Some thoughts on vintage Forest Service posters:
There were probably debates about “your” versus “thy” versus “my.” It would be confusing to say “thy,” since “thy” always means “God,” but “thy” had more Biblical authority than “your.” “My” might suggest Smokey owned the forests, and was assuming the first-person voice of the author of the other Ten Commandments, and some people have enough trouble with the Trinity without bringing a bear into it.
From you guessed it.
Authoritarianism is hard work — even the grammar rebels!
His take on “thy” had me confused. “Thy” is the familiar form of “your” and has nothing to do with God, other than that the authors of the King James Bible thought people and God would speak using the familiar instead of the formal. A more modern translation would use “bro'” or “dude.”
Lots of people who only encounter “thy” and “thou” in the Bible assume the words imply an exalted one, but they’re actually the way you’d speak to a wife or a pet.

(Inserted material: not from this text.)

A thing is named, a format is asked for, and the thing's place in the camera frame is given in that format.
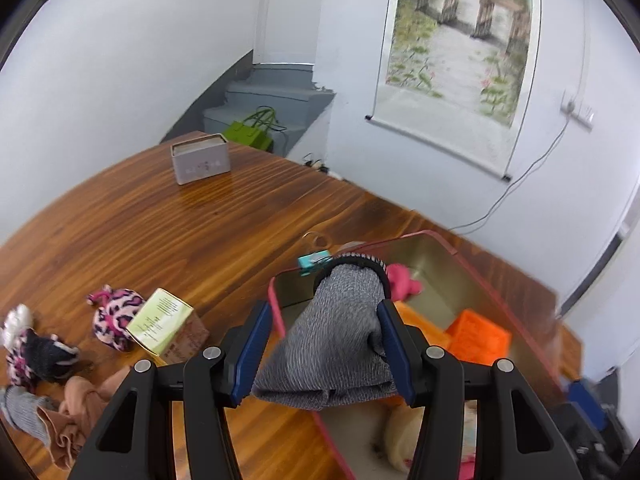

Don’t the Ten Commandments begin, “I am the Lord thy God…”?
Aren’t there commandments about honoring “thy” mother and “thy” father, and coveting “thy” neighbor’s wife? So why wouldn’t a tongue-in-cheek Eleventh Commandment warn against burning down “thy” forests?
Half of the trouble in these modern times is 90% overthinking things.
As something to sound like a King James Biblical commandment, “thy forests” would be fine, but not for the reasoning given, which was
The King James Version also used “thy” to refer to regular people and Satan. It’s just a older construction that fell out of use sometime between 1568 and 1611 and was used in the KJV because of anti-Puritan religious politics, as English had already switched to using “your” for the singular possessive.
Protip: when using Google translate to talk to a foreign friend, use “thee/thy” instead of “you/your” to get the correct informal words in the other language. Otherwise you sound stilted.